Operationalize Self-Managing Machine Learning Systems with a Generalizable Knowledge-Driven Architecture

A generalisable Knowledge-Driven Architecture (KDA) that operationalises self-managing ML systems by embedding semantic models in a Knowledge Graph. Declarative probes drive automated integrity monitoring and MAPE-K reconfiguration, achieving 0.56 s adaptation latency and 97% consumption reliability in a synthetic manufacturing setting – a concrete fit for EU AI Act post-market oversight.

research
knowledge-driven architecture
machine learning
self-adaptive systems
software architecture
Accepted (in press) · 2026 IEEE 23rd International Conference on Software Architecture Companion (ICSA-C). Replication package available via Zenodo.
Authors

Anders Launer Bæk-Petersen

Mahyar T. Moghaddam

Jakob Hviid

Mikkel Baun Kjærgaard

Published

March 14, 2026

Publication (SDU) Replication package

Abstract

Modern Machine Learning Systems (MLSystems) must operate reliably in dynamic environments, yet current approaches offer limited support for system-level integrity analysis, runtime adaptation, and transparent component interactions. This paper introduces a generalizable Knowledge-Driven Architecture (KDA) that operationalises MLSystems by embedding semantic models into a Knowledge Graph (KG), reducing component complexity, formalising relationships, and enabling system-aware behaviour across ML lifecycles.

The KDA incorporates declarative probe definitions for component input and output streams, allowing automated instantiation of integrity-monitoring modules that detect behavioural degradation and trigger adaptive reconfiguration using the MAPE-K methodology. Semantic job descriptions further enable the KDA to optimise data flows and maintain consistent, traceable, and reconfigurable processing pipelines.

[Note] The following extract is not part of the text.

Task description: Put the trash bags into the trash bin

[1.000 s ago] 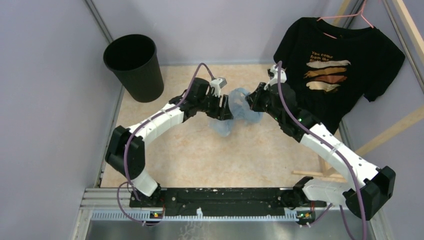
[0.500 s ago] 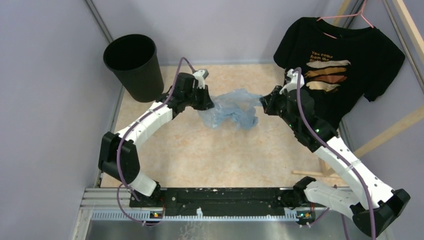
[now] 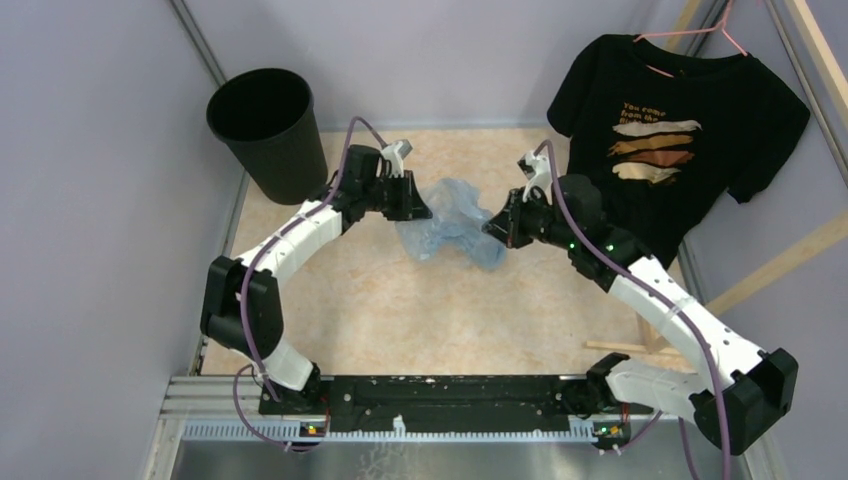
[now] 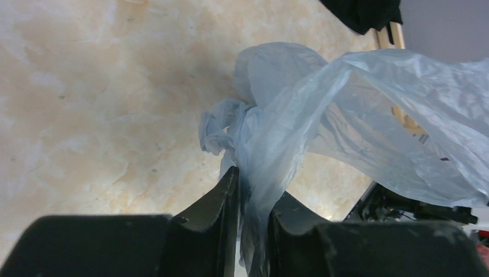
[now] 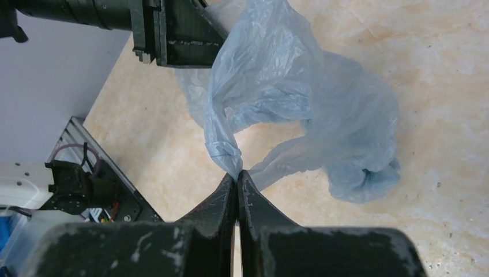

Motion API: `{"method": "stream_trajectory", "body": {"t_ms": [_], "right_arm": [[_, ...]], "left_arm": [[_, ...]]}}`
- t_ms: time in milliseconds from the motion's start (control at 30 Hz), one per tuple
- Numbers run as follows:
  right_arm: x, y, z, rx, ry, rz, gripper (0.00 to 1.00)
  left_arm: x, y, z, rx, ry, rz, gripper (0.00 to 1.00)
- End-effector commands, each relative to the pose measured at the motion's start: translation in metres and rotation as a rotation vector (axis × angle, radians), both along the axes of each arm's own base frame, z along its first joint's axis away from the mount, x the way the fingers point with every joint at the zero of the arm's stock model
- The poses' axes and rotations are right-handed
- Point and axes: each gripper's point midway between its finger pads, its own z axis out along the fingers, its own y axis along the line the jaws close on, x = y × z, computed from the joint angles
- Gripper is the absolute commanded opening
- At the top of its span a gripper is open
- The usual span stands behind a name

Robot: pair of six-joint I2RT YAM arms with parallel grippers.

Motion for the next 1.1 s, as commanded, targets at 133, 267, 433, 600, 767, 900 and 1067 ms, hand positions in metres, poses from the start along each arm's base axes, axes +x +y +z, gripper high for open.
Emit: {"method": "stream_trajectory", "body": {"t_ms": [133, 267, 433, 600, 767, 900, 1067], "right_arm": [[0.026, -0.038, 0.042, 0.189, 0.002, -0.204, 0.0], [0.021, -0.025, 0.033, 0.253, 0.063, -0.078, 0.0], [-0.042, 0.049, 0.036, 0.458, 0.217, 0.388, 0.0], [-0.106, 0.118, 0.029, 0.489, 0.181, 0.594, 0.0], [-0.126, 0.126, 0.023, 0.635, 0.213, 0.657, 0.0], [-0.114, 0.111, -0.023, 0.586, 0.234, 0.57, 0.0], [-0.081, 0.042, -0.089, 0.559, 0.302, 0.288, 0.0]], "left_arm": [[-0.013, -0.016, 0.042, -0.137, -0.134, -0.118, 0.21], [-0.005, 0.002, 0.05, -0.047, -0.178, -0.007, 0.0], [-0.02, 0.04, 0.092, 0.065, -0.204, 0.201, 0.0], [-0.069, 0.064, 0.146, 0.012, -0.265, 0.32, 0.0], [-0.1, 0.088, 0.132, 0.135, -0.207, 0.492, 0.0], [-0.105, 0.076, 0.084, 0.364, -0.11, 0.534, 0.0], [-0.093, 0.021, 0.05, 0.542, -0.105, 0.501, 0.0]]}}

We evaluate the approach in a synthetic manufacturing setting through adaptive model switching and dynamic lifecycle management scenarios, achieving 0.56-second adaptation latency and 97% consumption reliability. The results demonstrate that combining semantic abstractions with knowledge-driven operational logic provides an effective foundation for building reliable, transparent, and self-managing MLSystems.

Why this matters

The EU AI Act introduces a risk-based regulatory framework that mandates continuous monitoring, transparency, and post-market oversight for high-risk MLSystems. The KDA shows how an architecture can maintain traceability, enforce semantic constraints, and support ongoing operational governance across ML lifecycles – exactly the kind of property regulators are now asking for.

Citation

Bæk-Petersen, A. L., Moghaddam, M., Hviid, J., & Kjærgaard, M. B. (2026). Operationalize Self-Managing Machine Learning Systems with a Generalizable Knowledge-Driven Architecture. In 2026 IEEE 23rd International Conference on Software Architecture Companion (ICSA-C). IEEE.